WHAT YOU NEED TO DO:
Transcribe every line of the entries exactly.
++++++
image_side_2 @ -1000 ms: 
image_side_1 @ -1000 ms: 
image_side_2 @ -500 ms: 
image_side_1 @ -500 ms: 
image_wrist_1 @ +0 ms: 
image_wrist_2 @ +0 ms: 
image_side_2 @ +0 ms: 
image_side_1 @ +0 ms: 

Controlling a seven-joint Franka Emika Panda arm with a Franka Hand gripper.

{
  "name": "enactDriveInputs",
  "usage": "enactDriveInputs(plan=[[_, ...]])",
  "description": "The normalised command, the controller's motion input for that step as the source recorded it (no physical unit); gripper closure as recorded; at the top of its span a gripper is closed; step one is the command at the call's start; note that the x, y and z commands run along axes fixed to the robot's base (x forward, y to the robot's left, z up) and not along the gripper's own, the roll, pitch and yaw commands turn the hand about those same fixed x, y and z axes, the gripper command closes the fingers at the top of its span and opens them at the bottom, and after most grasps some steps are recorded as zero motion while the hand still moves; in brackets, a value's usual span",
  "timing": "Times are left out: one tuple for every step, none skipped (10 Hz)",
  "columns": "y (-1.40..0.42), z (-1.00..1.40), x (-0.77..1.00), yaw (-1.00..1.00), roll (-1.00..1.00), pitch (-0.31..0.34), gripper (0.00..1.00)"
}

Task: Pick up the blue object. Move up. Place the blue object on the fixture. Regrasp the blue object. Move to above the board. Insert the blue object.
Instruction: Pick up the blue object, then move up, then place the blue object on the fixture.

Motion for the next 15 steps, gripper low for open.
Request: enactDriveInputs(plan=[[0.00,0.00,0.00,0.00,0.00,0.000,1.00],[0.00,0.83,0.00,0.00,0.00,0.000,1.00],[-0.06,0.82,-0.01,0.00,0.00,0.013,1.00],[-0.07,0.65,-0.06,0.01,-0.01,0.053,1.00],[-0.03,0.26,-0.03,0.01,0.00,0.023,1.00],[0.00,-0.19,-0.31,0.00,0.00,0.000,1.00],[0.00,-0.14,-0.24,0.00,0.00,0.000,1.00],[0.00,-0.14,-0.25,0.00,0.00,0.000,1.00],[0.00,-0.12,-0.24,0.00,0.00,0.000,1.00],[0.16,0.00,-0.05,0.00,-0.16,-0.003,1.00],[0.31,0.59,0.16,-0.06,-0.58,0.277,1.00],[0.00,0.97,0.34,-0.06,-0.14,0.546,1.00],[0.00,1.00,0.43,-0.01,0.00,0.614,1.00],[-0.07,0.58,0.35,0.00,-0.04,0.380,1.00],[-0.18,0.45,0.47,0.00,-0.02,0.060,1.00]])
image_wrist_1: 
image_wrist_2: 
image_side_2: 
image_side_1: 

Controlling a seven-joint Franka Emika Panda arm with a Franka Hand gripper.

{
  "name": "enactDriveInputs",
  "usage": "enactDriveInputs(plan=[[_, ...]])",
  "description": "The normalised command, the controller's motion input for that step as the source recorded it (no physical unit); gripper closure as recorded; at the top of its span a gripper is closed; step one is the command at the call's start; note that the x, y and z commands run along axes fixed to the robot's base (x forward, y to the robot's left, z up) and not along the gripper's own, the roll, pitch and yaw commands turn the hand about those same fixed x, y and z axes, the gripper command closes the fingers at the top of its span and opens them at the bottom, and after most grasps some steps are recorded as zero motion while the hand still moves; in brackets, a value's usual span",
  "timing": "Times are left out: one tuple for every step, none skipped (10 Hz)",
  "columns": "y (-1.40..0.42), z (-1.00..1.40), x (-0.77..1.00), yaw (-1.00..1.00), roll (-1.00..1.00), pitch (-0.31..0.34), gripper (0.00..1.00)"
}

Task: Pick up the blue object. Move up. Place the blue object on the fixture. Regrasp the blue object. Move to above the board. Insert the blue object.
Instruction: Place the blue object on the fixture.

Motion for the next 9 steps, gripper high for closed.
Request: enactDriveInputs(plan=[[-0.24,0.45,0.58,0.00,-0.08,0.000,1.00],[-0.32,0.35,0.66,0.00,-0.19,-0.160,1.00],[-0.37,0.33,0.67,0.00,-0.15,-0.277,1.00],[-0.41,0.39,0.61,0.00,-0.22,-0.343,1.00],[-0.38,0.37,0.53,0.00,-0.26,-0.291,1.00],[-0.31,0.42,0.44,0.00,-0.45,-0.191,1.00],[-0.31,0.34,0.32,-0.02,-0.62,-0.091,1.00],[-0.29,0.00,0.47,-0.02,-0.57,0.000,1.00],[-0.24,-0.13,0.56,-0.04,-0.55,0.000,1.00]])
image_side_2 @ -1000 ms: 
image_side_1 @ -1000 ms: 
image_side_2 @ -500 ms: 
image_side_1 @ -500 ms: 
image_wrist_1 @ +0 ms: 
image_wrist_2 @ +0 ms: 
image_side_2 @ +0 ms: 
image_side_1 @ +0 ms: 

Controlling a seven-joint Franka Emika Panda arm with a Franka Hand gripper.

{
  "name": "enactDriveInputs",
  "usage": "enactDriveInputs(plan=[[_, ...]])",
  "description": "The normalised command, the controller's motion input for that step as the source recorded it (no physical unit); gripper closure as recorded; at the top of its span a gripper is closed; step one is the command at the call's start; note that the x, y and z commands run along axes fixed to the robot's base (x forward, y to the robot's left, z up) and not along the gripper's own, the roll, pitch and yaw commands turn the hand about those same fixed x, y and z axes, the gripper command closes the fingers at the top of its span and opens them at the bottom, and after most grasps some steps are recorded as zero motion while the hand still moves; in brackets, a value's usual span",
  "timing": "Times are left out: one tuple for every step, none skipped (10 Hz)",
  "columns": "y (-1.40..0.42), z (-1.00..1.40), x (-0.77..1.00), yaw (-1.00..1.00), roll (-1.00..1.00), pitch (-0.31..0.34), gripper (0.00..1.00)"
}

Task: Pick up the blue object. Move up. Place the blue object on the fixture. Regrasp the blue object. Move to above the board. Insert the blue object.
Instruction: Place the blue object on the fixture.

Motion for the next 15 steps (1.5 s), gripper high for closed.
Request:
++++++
EXERCISE SOLUTION:
image_side_2 @ -1000 ms: 
image_side_1 @ -1000 ms: 
image_side_2 @ -500 ms: 
image_side_1 @ -500 ms: 
image_wrist_1 @ +0 ms: 
image_wrist_2 @ +0 ms: 
image_side_2 @ +0 ms: 
image_side_1 @ +0 ms: 

Controlling a seven-joint Franka Emika Panda arm with a Franka Hand gripper.

{
  "name": "enactDriveInputs",
  "usage": "enactDriveInputs(plan=[[_, ...]])",
  "description": "The normalised command, the controller's motion input for that step as the source recorded it (no physical unit); gripper closure as recorded; at the top of its span a gripper is closed; step one is the command at the call's start; note that the x, y and z commands run along axes fixed to the robot's base (x forward, y to the robot's left, z up) and not along the gripper's own, the roll, pitch and yaw commands turn the hand about those same fixed x, y and z axes, the gripper command closes the fingers at the top of its span and opens them at the bottom, and after most grasps some steps are recorded as zero motion while the hand still moves; in brackets, a value's usual span",
  "timing": "Times are left out: one tuple for every step, none skipped (10 Hz)",
  "columns": "y (-1.40..0.42), z (-1.00..1.40), x (-0.77..1.00), yaw (-1.00..1.00), roll (-1.00..1.00), pitch (-0.31..0.34), gripper (0.00..1.00)"
}

Task: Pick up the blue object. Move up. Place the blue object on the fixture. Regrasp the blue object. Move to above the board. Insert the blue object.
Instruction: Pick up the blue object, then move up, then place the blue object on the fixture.

Motion for the next 15 steps, gripper low for open.
Request: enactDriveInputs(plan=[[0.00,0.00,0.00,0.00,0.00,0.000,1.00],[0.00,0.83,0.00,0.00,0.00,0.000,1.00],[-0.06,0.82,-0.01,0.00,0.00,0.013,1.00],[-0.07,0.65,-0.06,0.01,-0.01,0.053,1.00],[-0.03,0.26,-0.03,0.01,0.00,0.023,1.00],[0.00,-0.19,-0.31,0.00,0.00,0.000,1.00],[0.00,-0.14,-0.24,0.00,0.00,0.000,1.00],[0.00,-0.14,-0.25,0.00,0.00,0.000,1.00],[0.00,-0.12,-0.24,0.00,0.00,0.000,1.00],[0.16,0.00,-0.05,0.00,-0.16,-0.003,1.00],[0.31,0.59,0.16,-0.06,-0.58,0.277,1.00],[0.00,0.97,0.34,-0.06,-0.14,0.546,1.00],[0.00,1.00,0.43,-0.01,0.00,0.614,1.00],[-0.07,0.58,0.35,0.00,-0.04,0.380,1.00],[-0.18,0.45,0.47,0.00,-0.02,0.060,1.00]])
image_wrist_1: 
image_wrist_2: 
image_side_2: 
image_side_1: 

Controlling a seven-joint Franka Emika Panda arm with a Franka Hand gripper.

{
  "name": "enactDriveInputs",
  "usage": "enactDriveInputs(plan=[[_, ...]])",
  "description": "The normalised command, the controller's motion input for that step as the source recorded it (no physical unit); gripper closure as recorded; at the top of its span a gripper is closed; step one is the command at the call's start; note that the x, y and z commands run along axes fixed to the robot's base (x forward, y to the robot's left, z up) and not along the gripper's own, the roll, pitch and yaw commands turn the hand about those same fixed x, y and z axes, the gripper command closes the fingers at the top of its span and opens them at the bottom, and after most grasps some steps are recorded as zero motion while the hand still moves; in brackets, a value's usual span",
  "timing": "Times are left out: one tuple for every step, none skipped (10 Hz)",
  "columns": "y (-1.40..0.42), z (-1.00..1.40), x (-0.77..1.00), yaw (-1.00..1.00), roll (-1.00..1.00), pitch (-0.31..0.34), gripper (0.00..1.00)"
}

Task: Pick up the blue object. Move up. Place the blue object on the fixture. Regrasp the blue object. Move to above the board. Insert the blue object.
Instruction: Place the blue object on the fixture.

Motion for the next 9 steps, gripper high for closed.
Request: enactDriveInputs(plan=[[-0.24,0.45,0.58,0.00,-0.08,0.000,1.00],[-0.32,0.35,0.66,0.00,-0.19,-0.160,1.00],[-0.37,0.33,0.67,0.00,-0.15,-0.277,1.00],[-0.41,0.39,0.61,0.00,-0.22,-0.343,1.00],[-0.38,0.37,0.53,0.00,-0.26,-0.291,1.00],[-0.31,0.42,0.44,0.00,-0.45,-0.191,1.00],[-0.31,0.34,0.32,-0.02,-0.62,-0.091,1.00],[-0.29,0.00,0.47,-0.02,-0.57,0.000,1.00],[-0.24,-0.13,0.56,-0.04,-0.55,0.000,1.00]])
image_side_2 @ -1000 ms: 
image_side_1 @ -1000 ms: 
image_side_2 @ -500 ms: 
image_side_1 @ -500 ms: 
image_wrist_1 @ +0 ms: 
image_wrist_2 @ +0 ms: 
image_side_2 @ +0 ms: 
image_side_1 @ +0 ms: 

Controlling a seven-joint Franka Emika Panda arm with a Franka Hand gripper.

{
  "name": "enactDriveInputs",
  "usage": "enactDriveInputs(plan=[[_, ...]])",
  "description": "The normalised command, the controller's motion input for that step as the source recorded it (no physical unit); gripper closure as recorded; at the top of its span a gripper is closed; step one is the command at the call's start; note that the x, y and z commands run along axes fixed to the robot's base (x forward, y to the robot's left, z up) and not along the gripper's own, the roll, pitch and yaw commands turn the hand about those same fixed x, y and z axes, the gripper command closes the fingers at the top of its span and opens them at the bottom, and after most grasps some steps are recorded as zero motion while the hand still moves; in brackets, a value's usual span",
  "timing": "Times are left out: one tuple for every step, none skipped (10 Hz)",
  "columns": "y (-1.40..0.42), z (-1.00..1.40), x (-0.77..1.00), yaw (-1.00..1.00), roll (-1.00..1.00), pitch (-0.31..0.34), gripper (0.00..1.00)"
}

Task: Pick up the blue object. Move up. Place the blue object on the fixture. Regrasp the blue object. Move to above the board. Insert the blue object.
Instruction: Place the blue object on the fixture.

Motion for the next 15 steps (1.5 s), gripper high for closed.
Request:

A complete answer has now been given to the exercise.